Infine Gesù ci invita a cercare: “Cercate piuttosto il suo regno, e queste cose vi saranno date in aggiunta”. Ci viene così chiesta una direzione precisa, di attenerci a un programma: “Cercate piuttosto il suo regno”. Dove piuttosto significa anzitutto. Una priorità che non ammette scusanti, che non accetta l'indecisione di chi continuamente rimanda l'occasione per darsi una mossa, che non si darà mai. Percorrere le strade del Regno di Dio comporta la dismisura, la generosità propria del cuore di Dio, che non si calcola e ama sempre per primo. Perdonando non solo fino a sette, ma fino a settanta volte sette. Allora sarà il miracolo delle cose che ci saranno “date in aggiunta”. Non si tratta certo di qualche ritorno bancario o finanziario, ma piuttosto la sempre più netta percezione che, nell'orizzonte del Suo regno, ogni cosa, anche la minima, ha un'anima.
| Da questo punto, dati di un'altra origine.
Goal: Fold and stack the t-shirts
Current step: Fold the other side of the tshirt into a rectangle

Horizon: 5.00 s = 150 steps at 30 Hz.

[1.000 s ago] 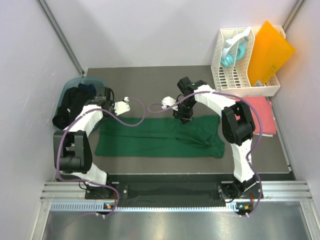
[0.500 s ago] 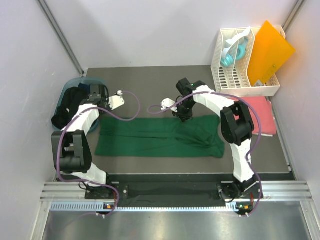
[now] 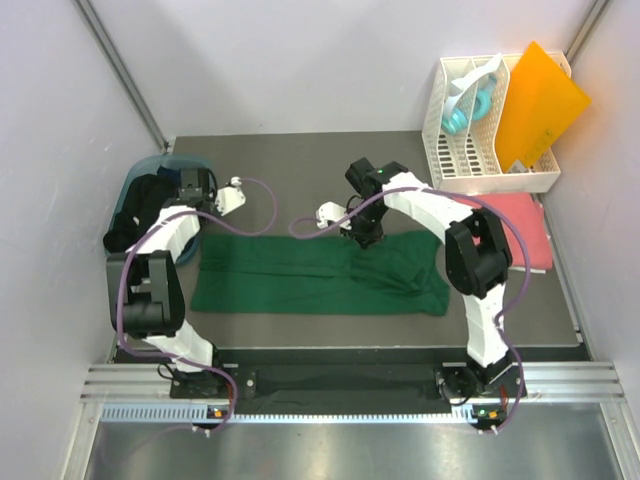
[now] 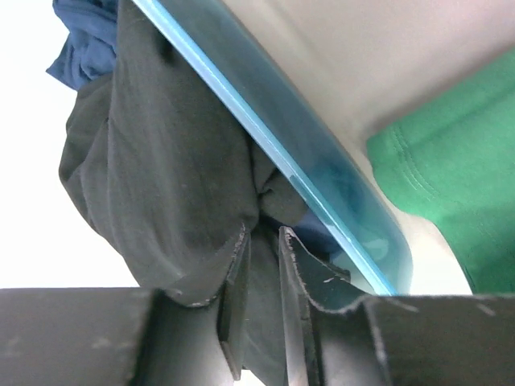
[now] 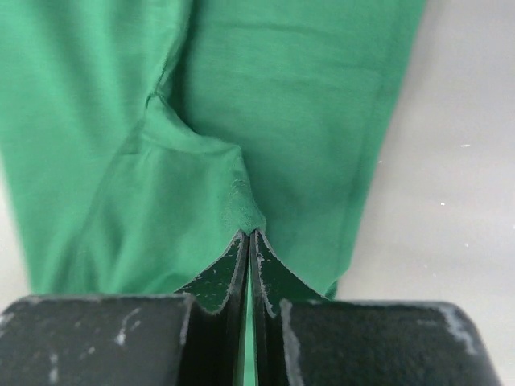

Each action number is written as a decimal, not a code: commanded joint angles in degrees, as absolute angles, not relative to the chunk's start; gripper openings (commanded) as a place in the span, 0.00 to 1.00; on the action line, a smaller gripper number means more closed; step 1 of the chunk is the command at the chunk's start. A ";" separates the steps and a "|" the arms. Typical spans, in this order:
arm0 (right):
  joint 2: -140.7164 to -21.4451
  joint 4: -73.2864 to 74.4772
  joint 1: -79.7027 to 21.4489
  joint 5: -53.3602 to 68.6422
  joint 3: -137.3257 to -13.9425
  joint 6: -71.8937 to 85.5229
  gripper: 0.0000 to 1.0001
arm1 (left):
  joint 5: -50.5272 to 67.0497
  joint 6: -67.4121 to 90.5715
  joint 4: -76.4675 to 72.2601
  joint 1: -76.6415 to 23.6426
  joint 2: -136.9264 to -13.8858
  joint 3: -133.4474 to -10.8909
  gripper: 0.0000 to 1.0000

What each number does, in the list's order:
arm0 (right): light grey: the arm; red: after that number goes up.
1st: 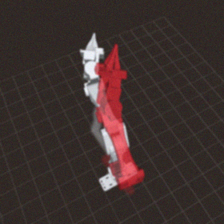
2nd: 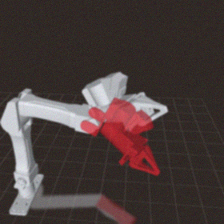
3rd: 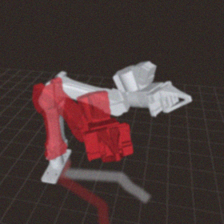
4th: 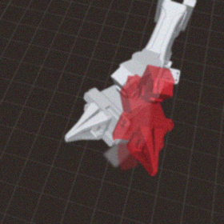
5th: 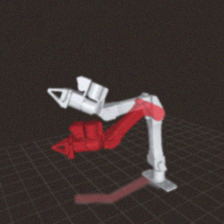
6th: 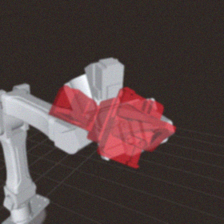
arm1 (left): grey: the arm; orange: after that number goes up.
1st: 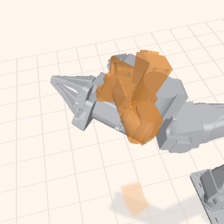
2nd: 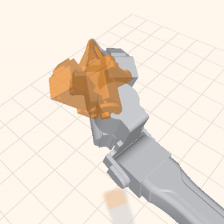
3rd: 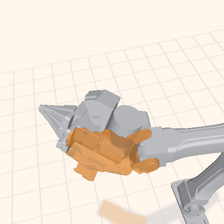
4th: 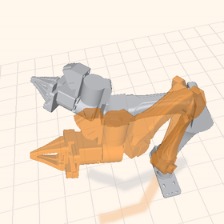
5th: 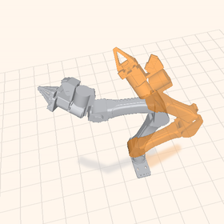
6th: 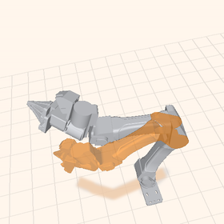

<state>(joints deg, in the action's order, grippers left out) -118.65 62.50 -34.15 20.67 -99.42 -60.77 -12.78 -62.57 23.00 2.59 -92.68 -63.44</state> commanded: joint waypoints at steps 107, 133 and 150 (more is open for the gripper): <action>-112.24 80.85 -21.35 31.99 -100.81 -56.34 0.00 | -17.32 -58.53 16.52 -2.99 -96.06 -68.73 0.24; -88.07 83.67 -40.16 27.33 -78.32 -53.79 0.00 | -16.00 -60.20 15.56 -3.69 -99.23 -72.86 0.24; -86.74 78.25 -42.11 24.17 -75.74 -52.48 0.48 | -14.68 -60.12 15.03 -3.78 -99.23 -72.69 0.24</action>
Come fossimo folgorati dalla grazia di ritrovarci in pace con la realtà delle cose, oltre il consumismo e l'accumulo. Tutte avvolte nella luce del dono. Non più trattenute nelle mani di pochi, dentro forzieri soffocanti e vecchi, ma tutte attraversate dal respiro dell'essere che le ha create, semplicemente a disposizione di tutti. Come se il dono divenisse, fosse capace di un ritorno, di ricompensa: “e tutte queste cose vi saranno date in aggiunta”. Senza smettere più di cercare il Suo volto, intravvedendoLo già riflesso nella realtà delle cose. Martin Luther King al termine di un sermone diceva: "La paura ha bussato alla mia porta; l'amore e la fede hanno risposto; e quando ho aperto, fuori non c'era nessuno".